Mais commençons par un retour dans le temps. Pas jusqu’au Jurassique, pas encore, mais le 21 janvier 2021, quand j’ai reçu un courriel au sujet d’une découverte curieuse à Rutland, dans les Midlands. En tant que paléontologue, vous imaginez sans doute le nombre incalculable de messages que je reçois de gens qui me disent : « Oh, on a découvert un fossile super cool. » Très franchement, la plupart du temps, c’est juste une pierre à la forme bizarre. 
(Rires) 
Mais ce jour-là, j’ignorais combien ce courriel allait changer ma vie. Un certain Joe Davis a fait la découverte, dans le parc naturel de Rutland Water. Il travaille pour le Leicestershire and Rutland Wildlife Trust, l’organisme qui gère le parc avec Anglian Water, le propriétaire. Il faisait des travaux d’entretien dans un des lagons du parc et il avait fait baisser le niveau d’eau. Joe a remarqué cette structure par hasard. Il hésitait sur son origine et pensa que cela pourrait-être une ancienne tuyauterie. Ou bien, le squelette d’un dinosaure, s’amusa-t-il. Heureusement, Joe réalisa qu’il pourrait s’agir d’une découverte importante. Alors, il demanda l’avis d’un expert. 

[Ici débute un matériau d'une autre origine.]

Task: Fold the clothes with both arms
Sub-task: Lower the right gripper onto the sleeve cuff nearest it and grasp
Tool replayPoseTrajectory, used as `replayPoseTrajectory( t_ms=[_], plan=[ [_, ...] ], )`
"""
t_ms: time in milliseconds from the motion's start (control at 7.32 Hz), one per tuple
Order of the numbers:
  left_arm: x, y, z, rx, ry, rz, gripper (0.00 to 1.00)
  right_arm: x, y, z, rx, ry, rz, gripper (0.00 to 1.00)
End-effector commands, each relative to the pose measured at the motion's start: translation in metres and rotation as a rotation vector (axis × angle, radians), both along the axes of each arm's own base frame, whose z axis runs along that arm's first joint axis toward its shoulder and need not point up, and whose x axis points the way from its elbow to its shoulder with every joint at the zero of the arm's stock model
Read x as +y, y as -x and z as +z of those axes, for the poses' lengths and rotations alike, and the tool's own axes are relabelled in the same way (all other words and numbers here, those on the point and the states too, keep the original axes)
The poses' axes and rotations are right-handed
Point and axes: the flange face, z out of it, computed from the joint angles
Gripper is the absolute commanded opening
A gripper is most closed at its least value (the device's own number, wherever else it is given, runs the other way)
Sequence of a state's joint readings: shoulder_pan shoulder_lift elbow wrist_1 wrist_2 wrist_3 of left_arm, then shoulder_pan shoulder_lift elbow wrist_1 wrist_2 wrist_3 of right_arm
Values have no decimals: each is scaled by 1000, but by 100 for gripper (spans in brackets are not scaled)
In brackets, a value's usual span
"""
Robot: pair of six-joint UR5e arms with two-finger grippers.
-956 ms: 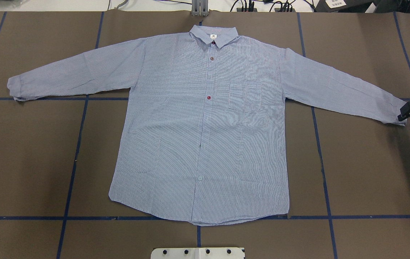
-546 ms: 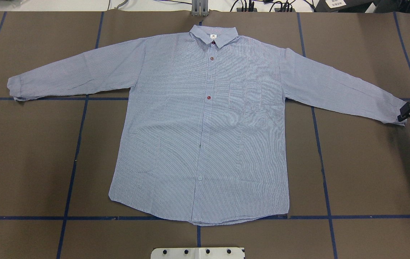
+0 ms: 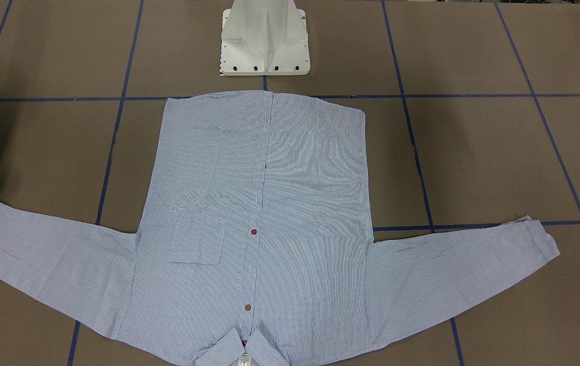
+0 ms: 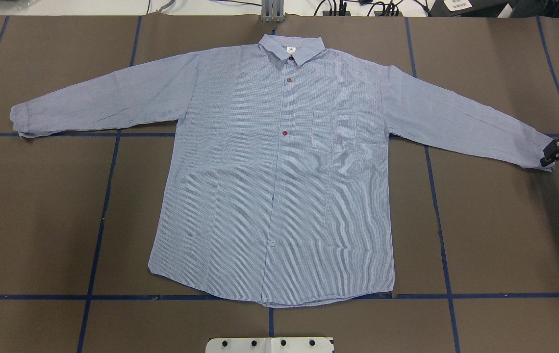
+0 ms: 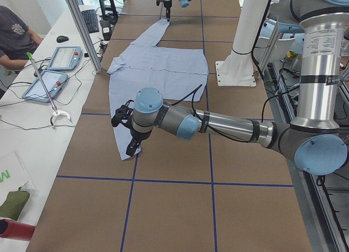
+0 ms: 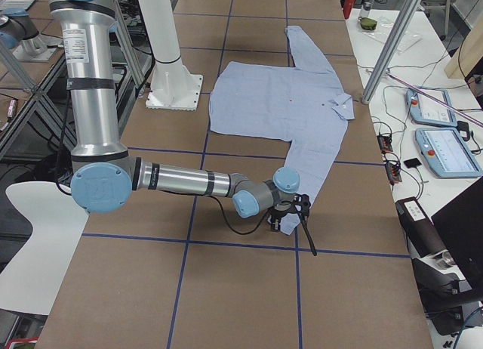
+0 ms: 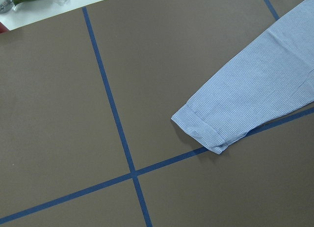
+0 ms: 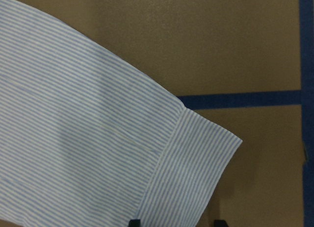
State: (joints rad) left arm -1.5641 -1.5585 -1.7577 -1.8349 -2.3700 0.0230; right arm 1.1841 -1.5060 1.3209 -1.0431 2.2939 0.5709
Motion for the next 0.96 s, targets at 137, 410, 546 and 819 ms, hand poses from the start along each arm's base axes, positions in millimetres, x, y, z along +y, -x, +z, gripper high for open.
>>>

Quand les photos arrivèrent dans ma boîte mail, j’ai immédiatement reconnu les grandes vertèbres de la colonne d’un ichthyosaure, connu sous le nom plus simple de dragon de mer. Je dois à ce stade clarifier ce nom, car, je suis désolé de vous apprendre que ce n’est pas un dragon. Désolé. Ce ne sont pas des dinosaures capables de nager. Ni des monstres du Loch Ness. Et ils sont encore moins ce que la BBC en a fait : « des fossiles de dauphin dinosaure dragon de mer. » 
(Rires) 
C’est vraiment nul. 
En fait, les ichthyosaures sont un groupe extraordinaire d’anciens reptiles marins vivant dans les eaux préhistoriques pendant le règne des dinosaures sur terre. Comme les baleines et les dauphins d’aujourd’hui, ils donnaient naissance à des bébés et respiraient. Hélas, les ichthyosaures se sont éteints il y a plus ou moins 90 millions d’années. Notre ichthyosaure de Rutland a vécu pendant le jurassique inférieur, il y a 180 millions d’années. À cette époque, Rutland était complètement engloutie par les anciennes mers tropicales. 

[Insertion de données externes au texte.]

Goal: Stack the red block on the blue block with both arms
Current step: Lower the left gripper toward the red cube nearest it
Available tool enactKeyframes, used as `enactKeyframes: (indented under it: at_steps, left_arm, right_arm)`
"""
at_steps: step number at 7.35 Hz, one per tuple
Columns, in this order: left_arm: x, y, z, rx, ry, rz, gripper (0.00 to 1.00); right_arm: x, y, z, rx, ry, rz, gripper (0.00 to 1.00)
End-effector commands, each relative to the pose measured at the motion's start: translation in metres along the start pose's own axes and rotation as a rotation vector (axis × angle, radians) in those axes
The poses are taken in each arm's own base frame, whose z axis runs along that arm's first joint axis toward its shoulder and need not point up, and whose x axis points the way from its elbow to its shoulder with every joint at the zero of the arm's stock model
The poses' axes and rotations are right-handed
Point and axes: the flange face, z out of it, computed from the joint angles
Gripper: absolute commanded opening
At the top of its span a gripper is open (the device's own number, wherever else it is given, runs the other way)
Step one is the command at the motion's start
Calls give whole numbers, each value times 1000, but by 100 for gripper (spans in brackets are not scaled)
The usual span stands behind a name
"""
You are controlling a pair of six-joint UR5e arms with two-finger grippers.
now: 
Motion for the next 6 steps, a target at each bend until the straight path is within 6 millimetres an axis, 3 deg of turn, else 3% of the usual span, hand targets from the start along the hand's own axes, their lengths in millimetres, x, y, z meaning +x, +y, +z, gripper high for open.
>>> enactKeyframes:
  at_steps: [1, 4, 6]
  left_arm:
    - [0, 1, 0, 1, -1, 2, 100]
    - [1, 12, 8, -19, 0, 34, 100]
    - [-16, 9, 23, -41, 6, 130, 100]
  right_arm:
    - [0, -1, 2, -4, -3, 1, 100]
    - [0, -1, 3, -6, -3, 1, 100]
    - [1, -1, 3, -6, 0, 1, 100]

J’ai consacré ma carrière, environ 14 ans, à étudier des milliers d’ichthyosaures. Cela m’a permis de voyager dans le monde, pour étudier des tas d’ichthyosaures. Alors, en recevant cette photo, j’ai tout de suite compris que cela pourrait être une découverte unique. Naturellement, sur la seule base de photos, c’est compliqué de déterminer si cela est vraiment le cas, ou si on a découvert quelques vertèbres. Après avoir échangé avec mon collègue Mark Evans, spécialiste des reptiles marins, qui avait aussi reçu des informations sur la découverte, on décida de visiter le site en février. J’ai mené une mini excavation, une petite exploration pour voir ce que nous allions mettre à jour. Dans la froidure d’un jour de février, alors que le sol était littéralement gelé sous nos pieds, après avoir passé beaucoup de temps à retirer méticuleusement l’argile jurassique qui enrobait le squelette, la vue nous a coupé le souffle. Cela ressemblait à un squelette géant totalement inédit en Angleterre. C’était une découverte magistrale. 
Mais nous ne pouvions pas perdre de temps à célébrer. Car les conditions hivernales humides et le fait que ce squelette était très fragile faisaient que ce n’était pas le bon moment pour recueillir cet ichthyosaure. Alors, et cela semble contre-intuitif, on a hélas dû l’enfouir à nouveau. On l’a recouvert d’une couche de plastique et puis d’argile jurassique. Car, souvenez-vous, on est dans un parc naturel. Et donc, comme c’est une réserve naturelle, il fallait remonter le niveau d’eau. L’ichthyosaure est retourné sous les eaux, mais il était protégé. L’attente nous a paru aussi longue que des millions d’années. 
(Rires) 
Six mois plus tard, nous étions de retour. Mais cette fois-ci, avec une super équipe de paléontologues. Une fois sur site, on a repris là où on s’était arrêté. On a retiré le plastique, l’argile jurassique, pour exposer plus de parties du squelette. En février, nous étions trop ambitieux. On pensait, sur la base de notre petite excavation, qui avait duré un jour, que nous pourrions extraire le squelette du sol en une semaine. Quelle erreur ! Le squelette était tellement plus grand, plus important et complet que ce que nous avions imaginé. On passa deux fois plus de temps sur le site. On passa 14 jours et demi ensemble, étalés sur trois semaines, pendant de longues heures de travail, de l’aube au crépuscule. 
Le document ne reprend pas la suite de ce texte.